We found that NT-proBNP levels were higher in the OPCAB group than in the PTCA. Some authors have inferred that events such as general anesthesia, cardiac herniation, stabilizer compression, blood flow blockage, reperfusion injury, and systemic inflammation can cause substantial stress (17, 18). In addition, OPCAB can cause direct myocardial manipulation, fluid overload to meet blood loss and rather longer operation time which can be stress to myocardium.

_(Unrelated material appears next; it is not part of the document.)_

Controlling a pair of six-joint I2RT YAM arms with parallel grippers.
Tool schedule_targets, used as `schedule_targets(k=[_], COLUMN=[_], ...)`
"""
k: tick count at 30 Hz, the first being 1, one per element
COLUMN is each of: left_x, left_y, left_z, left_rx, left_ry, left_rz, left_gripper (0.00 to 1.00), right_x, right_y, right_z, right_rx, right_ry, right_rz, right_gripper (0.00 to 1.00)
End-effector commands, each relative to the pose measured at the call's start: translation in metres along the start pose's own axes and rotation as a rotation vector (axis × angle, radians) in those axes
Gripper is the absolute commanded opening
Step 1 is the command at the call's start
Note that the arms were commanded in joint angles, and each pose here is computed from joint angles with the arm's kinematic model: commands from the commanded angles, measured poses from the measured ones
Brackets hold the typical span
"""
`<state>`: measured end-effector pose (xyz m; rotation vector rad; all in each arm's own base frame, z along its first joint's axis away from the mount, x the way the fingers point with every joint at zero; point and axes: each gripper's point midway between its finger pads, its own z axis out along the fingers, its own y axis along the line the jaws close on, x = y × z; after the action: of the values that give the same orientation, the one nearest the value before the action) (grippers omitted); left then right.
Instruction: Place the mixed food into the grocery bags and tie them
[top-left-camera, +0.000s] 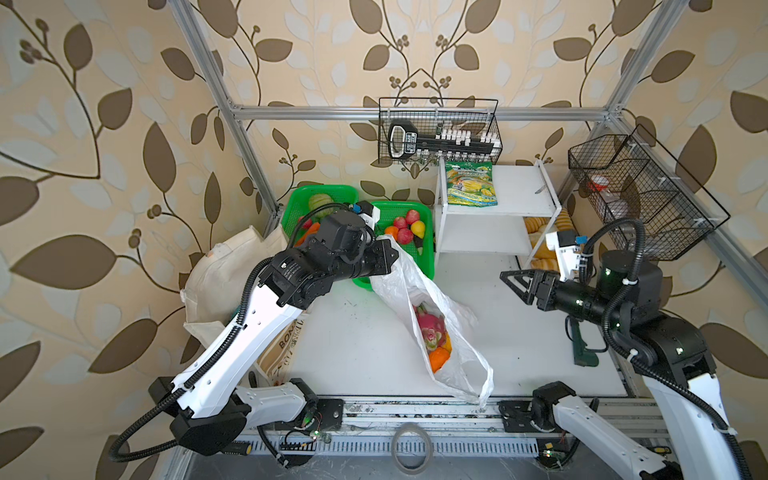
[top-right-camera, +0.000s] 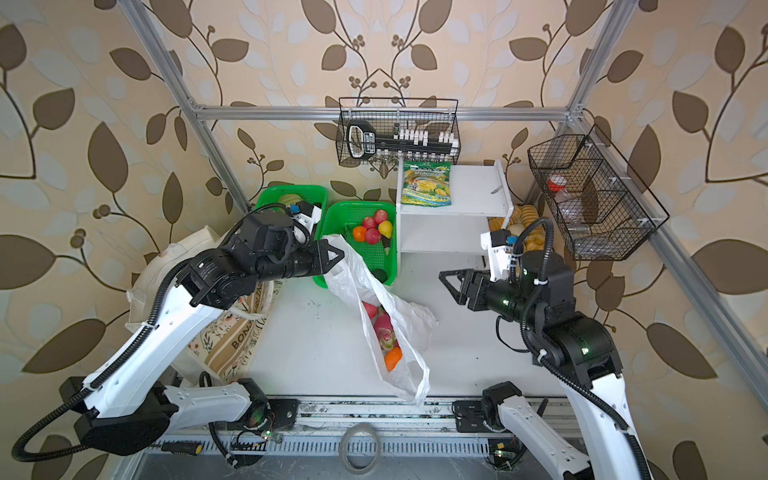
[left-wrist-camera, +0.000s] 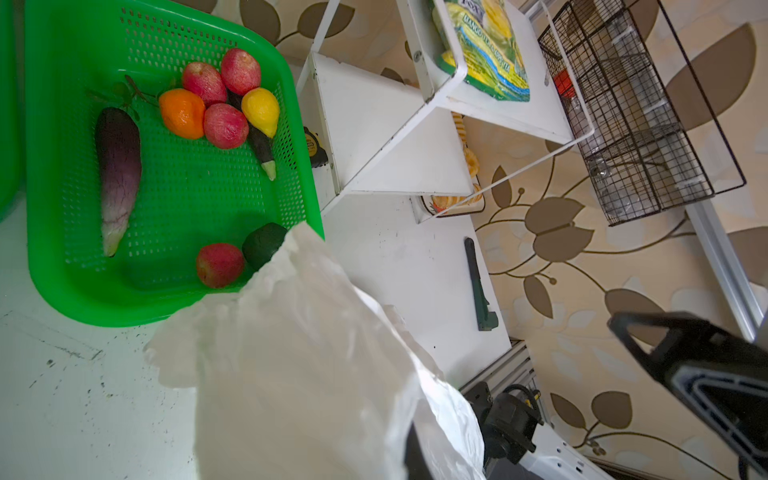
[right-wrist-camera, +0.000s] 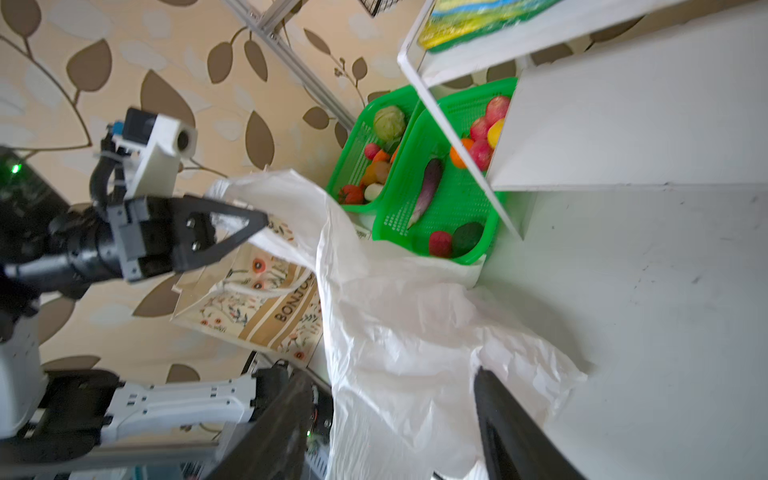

In addition, we did not compare the OPCAB group with non-cardiac surgical group. However, Tayama et al. said that BNP may be associated with the right ventricular dysfunction noted after pneumonectomy, owing to the decrease in the volume of the pulmonary vascular bed (19). Therefore, it was inferred that the non-cardiac surgery without damaging right ventricular function might not affect plasma BNP concentration.
In our hospital, during OPCAB we used a temporary intracoronary shunt which resulted in reduced acute ischemia and wall motion abnormalities, and maintained left ventricular function comparing to the occlusion technique (20). Palazzuoli et al. demonstrated lowering of the BNP levels after 90 days, but the difference between on-pump CABG and PTCA groups was still significant (8). In the present study, NT-proBNP level in OPCAB group was so rapidly decreased that there was no difference between two groups in the 7 days postoperatively. These results revealed that OPCAB leads to sustained elevations of NT-proBNP relative to that observed with PTCA, and in addition, cardiopulmonary bypass can be a major factor to increase and keep the BNP level high for longer postoperative period.
In conclusion, PTCA was found to induce a mild and transient increase in NT-proBNP concentration, whereas OPCAB induced sustained high hormonal levels during the 7 day postoperative period, which does not mean that OPCAB damages the myocardium more severely. In this study, we do not measure any other specific biochemical markers of myocardial damage including creatinine kinase MB isoforms, troponin-T, and myoglobin. Therefore, other specific cardiac markers should be added for NT-proBNP to act as a myocardial stress marker.
Because our study was based on a short time interval, we did not evaluate the relations between temporal changes in the levels of these hormones and long-term prognosis, or between the overall impact of the procedure and mortality, for which longitudinal studies are advisable in a larger group of patients. The major limitation of this study is that relatively small patients were included.